Brief: Print every line below exactly. Skip the pictures.

*** Block opens ***

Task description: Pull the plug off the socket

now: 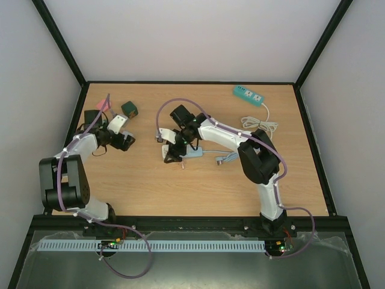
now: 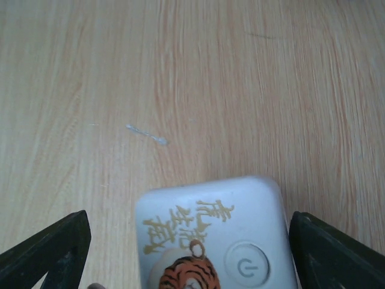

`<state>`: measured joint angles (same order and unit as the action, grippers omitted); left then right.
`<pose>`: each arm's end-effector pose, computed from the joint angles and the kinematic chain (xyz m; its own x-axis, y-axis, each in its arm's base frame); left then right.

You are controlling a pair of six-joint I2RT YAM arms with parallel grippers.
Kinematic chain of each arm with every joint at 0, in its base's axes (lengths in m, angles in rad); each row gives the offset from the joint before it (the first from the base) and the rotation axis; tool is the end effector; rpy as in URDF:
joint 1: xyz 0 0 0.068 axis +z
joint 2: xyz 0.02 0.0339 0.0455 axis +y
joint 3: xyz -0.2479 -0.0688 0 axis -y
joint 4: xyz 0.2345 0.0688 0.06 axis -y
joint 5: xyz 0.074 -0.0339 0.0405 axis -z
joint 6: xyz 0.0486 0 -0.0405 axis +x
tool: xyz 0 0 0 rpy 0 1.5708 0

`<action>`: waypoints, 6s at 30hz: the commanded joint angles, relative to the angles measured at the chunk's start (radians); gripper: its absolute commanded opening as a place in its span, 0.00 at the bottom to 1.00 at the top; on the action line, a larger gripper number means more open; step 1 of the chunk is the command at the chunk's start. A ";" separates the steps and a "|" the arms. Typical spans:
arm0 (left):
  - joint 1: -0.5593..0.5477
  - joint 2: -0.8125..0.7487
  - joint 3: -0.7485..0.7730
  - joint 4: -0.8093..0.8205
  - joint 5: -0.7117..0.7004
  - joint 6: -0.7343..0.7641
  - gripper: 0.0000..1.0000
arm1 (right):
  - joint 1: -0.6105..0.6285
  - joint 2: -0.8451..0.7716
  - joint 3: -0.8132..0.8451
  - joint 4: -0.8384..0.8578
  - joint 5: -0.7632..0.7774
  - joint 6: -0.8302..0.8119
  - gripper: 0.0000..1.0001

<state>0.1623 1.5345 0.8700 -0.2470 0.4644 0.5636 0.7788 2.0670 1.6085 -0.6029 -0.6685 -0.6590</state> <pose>0.3041 0.0277 0.1710 -0.5919 0.3871 -0.7069 0.5235 0.8516 0.0280 0.2846 0.3232 0.1836 -0.0220 -0.6969 -0.7169 -0.9864 -0.1018 0.1292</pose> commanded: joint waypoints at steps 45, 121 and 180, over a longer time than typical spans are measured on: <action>-0.179 -0.271 0.007 -0.281 0.335 0.290 0.99 | -0.188 -0.124 -0.420 0.304 0.136 -0.214 0.64; -0.454 -0.311 -0.141 -0.100 0.171 0.441 0.37 | -0.003 -0.054 -0.550 0.334 0.112 -0.130 0.02; -0.457 -0.209 -0.112 -0.122 0.297 0.331 0.32 | -0.002 -0.094 -0.618 0.638 -0.105 -0.002 0.07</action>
<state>-0.2855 1.3224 0.7025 -0.4236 0.5941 0.9855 0.7570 1.9076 0.9749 0.0719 -0.7841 -0.6575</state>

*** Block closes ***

Your response:
Task description: Pull the plug off the socket

now: 
now: 

`<state>`: measured joint angles (same order and unit as the action, grippers omitted); left then right.
`<pose>`: each arm's end-effector pose, computed from the joint angles and the kinematic chain (xyz m; its own x-axis, y-axis, each in its arm's base frame); left then right.

You are controlling a pair of six-joint I2RT YAM arms with parallel grippers.
Kinematic chain of each arm with every joint at 0, in its base's axes (lengths in m, angles in rad); each row gives the offset from the joint before it (the first from the base) and the rotation axis; tool is the end effector; rpy as in URDF:
joint 1: xyz 0 0 0.068 axis +z
joint 2: xyz 0.02 0.0339 0.0455 axis +y
joint 3: xyz -0.2479 -0.0688 0 axis -y
joint 4: xyz 0.2345 0.0688 0.06 axis -y
joint 5: xyz 0.074 -0.0339 0.0405 axis -z
joint 6: xyz 0.0486 0 -0.0405 axis +x
tool: xyz 0 0 0 rpy 0 1.5708 0

`<action>`: waypoints, 6s at 30hz: the commanded joint angles, relative to the angles measured at the chunk's start (radians); gripper: its absolute commanded opening as a place in its span, 0.00 at the bottom to 1.00 at the top; on the action line, a larger gripper number means more open; step 1 of the chunk is the command at the chunk's start. A ";" separates the steps and a "|" the arms. Typical spans:
arm0 (left):
  - joint 1: -0.5593..0.5477
  - joint 2: -0.8125..0.7487
  - joint 3: -0.7485..0.7730
  - joint 4: -0.8093..0.8205
  - joint 5: -0.7117..0.7004
  - joint 6: -0.7343..0.7641
  - gripper: 0.0000..1.0000
arm1 (right):
  - joint 1: -0.6105..0.6285
  - joint 2: -0.8451..0.7716
  - joint 3: -0.8132..0.8451
  - joint 4: -0.8384..0.8578
  - joint 5: -0.7632..0.7774
  - joint 6: -0.8302..0.8119
  - gripper: 0.0000..1.0001

<state>0.1623 1.5345 0.8700 -0.2470 0.4644 0.5636 0.7788 2.0670 1.6085 -0.6029 -0.6685 -0.6590</state> <pose>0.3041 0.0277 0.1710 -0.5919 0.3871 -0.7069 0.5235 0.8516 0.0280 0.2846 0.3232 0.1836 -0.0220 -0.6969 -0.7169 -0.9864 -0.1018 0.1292</pose> commanded: joint waypoints at steps 45, 121 and 180, over a longer time than typical spans are measured on: <action>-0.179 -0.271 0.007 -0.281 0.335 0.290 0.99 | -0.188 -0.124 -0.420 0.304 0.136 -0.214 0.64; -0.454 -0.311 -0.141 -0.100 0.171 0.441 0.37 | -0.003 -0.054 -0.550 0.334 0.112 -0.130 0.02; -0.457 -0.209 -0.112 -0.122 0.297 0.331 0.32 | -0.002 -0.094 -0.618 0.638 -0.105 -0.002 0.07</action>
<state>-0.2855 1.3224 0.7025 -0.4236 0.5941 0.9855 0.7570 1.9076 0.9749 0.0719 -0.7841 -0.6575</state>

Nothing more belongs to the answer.